Os dados fazem parte da Pesquisa Nacional por Amostra de Domicílios (Pnad) Contínua Trimestral, divulgada nesta quinta-feira (14). A queda não se restringe à faixa mais longa. Entre os que procuram emprego há mais de um mês e menos de um ano, o recuo foi de 9,9%, com 3,380 milhões de pessoas; já na faixa de um a dois anos, a redução foi de 9%, para 718 mil. Em todas as faixas, o recorde negativo pertence a 2021, ano em que o negacionismo bolsonarista transformou o país num cemitério de oportunidades.
O mercado que virou a página
O analista da pesquisa, William Kratochwill, atribui a melhora à dinâmica do mercado de trabalho.
“As pessoas estão gastando menos tempo para se realocar. O mercado está mais dinâmico”, afirmou.
Ele descartou a hipótese de que a redução do desemprego longo seja explicada pelo desalento — quando a pessoa desiste de procurar porque acredita que não vai encontrar.
“A desistência é um ponto que já podemos descartar. O mercado de trabalho tem se mostrado persistente nas contratações”, completou.
O cenário é coerente com a taxa de desemprego de 6,1% registrada no primeiro trimestre, a menor da história. O Brasil também atingiu recordes de ocupação e de renda do trabalho, como o governo Lula não cansa de repetir — e os números confirmam. A única faixa que ainda não atingiu o piso histórico é a de menos de um mês de procura, com 1,4 milhão de pessoas, mas isso pode indicar justamente um mercado mais aquecido, com mais gente entrando na busca.

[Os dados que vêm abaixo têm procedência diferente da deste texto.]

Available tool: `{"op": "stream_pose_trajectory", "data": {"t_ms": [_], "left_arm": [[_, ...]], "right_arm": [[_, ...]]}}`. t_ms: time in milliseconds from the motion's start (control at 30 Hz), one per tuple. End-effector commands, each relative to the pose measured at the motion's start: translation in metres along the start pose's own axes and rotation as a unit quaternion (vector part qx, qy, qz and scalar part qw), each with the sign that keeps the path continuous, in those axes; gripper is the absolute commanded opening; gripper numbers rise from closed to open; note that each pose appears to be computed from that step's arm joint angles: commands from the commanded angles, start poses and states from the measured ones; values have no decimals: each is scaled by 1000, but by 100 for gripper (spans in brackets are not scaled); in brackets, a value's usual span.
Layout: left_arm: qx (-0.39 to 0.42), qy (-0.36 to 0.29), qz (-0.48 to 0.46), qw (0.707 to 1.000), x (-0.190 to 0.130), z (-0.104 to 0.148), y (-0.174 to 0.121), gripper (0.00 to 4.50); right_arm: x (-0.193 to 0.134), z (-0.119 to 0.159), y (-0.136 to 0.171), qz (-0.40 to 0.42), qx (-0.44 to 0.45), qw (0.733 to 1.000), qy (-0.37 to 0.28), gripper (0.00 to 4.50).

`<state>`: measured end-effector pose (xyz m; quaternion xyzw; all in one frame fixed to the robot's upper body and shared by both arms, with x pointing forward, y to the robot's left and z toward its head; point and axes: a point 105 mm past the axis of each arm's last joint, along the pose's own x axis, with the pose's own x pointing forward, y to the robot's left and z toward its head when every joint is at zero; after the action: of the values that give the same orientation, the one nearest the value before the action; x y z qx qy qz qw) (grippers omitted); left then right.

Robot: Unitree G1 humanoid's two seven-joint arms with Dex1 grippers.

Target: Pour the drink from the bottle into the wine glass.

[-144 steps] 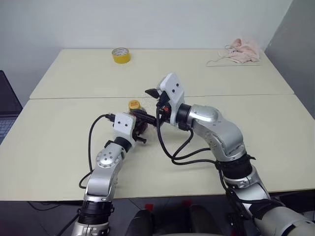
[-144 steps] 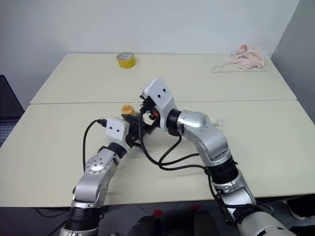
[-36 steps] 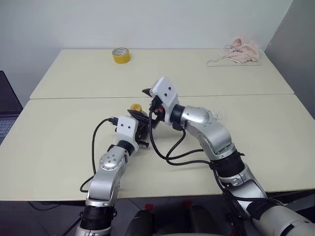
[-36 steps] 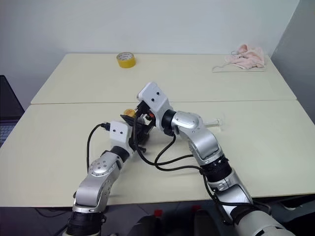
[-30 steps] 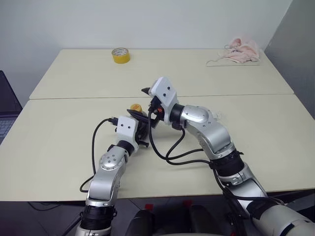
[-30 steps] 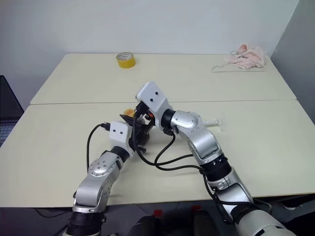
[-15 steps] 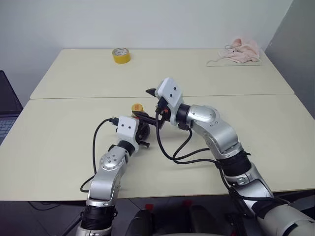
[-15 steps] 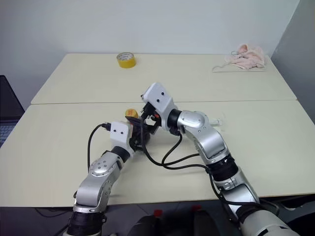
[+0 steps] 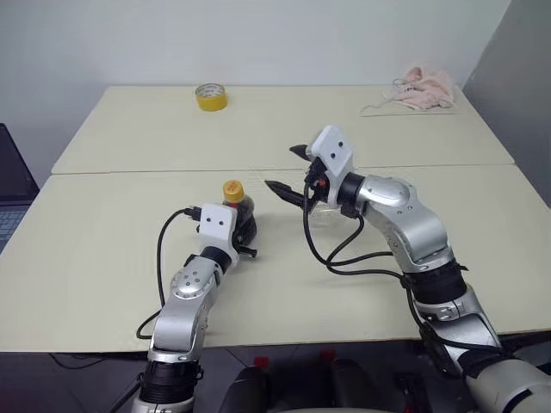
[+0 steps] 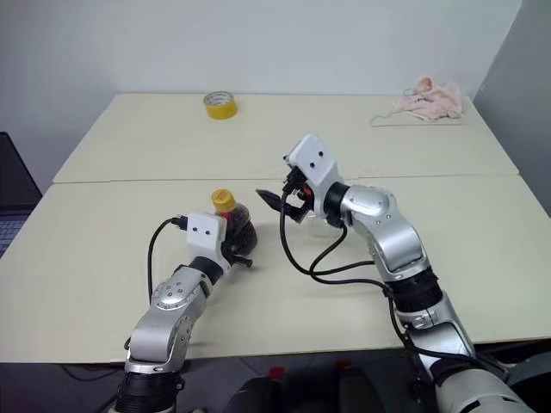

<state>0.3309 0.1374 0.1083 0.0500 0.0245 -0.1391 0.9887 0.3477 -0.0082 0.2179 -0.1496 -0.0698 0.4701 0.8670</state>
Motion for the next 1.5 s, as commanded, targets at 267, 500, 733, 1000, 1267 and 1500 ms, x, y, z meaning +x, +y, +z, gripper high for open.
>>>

O lado de fora da carteira assinada
Apesar dos recordes, o analista do IBGE faz uma ressalva: “não necessariamente é melhora na qualidade do trabalho”. A Pnad aponta que o Brasil tinha 25,9 milhões de trabalhadores por conta própria, o equivalente a 25,5% da população ocupada. Em 2012, eram 20,1 milhões. O dado indica que, embora o mercado esteja mais dinâmico, uma parcela significativa dos novos postos está na informalidade ou no empreendedorismo por necessidade.
Kratochwill pondera: “Eles tomam a iniciativa de ser seu próprio negócio”.
A Frente Livre reconhece o avanço, mas alerta: a batalha pela qualidade do emprego e pelos direitos trabalhistas segue em aberto, especialmente com o Centrão tentando sabotar qualquer avanço na regulação do trabalho por aplicativo e na proteção social dos autônomos.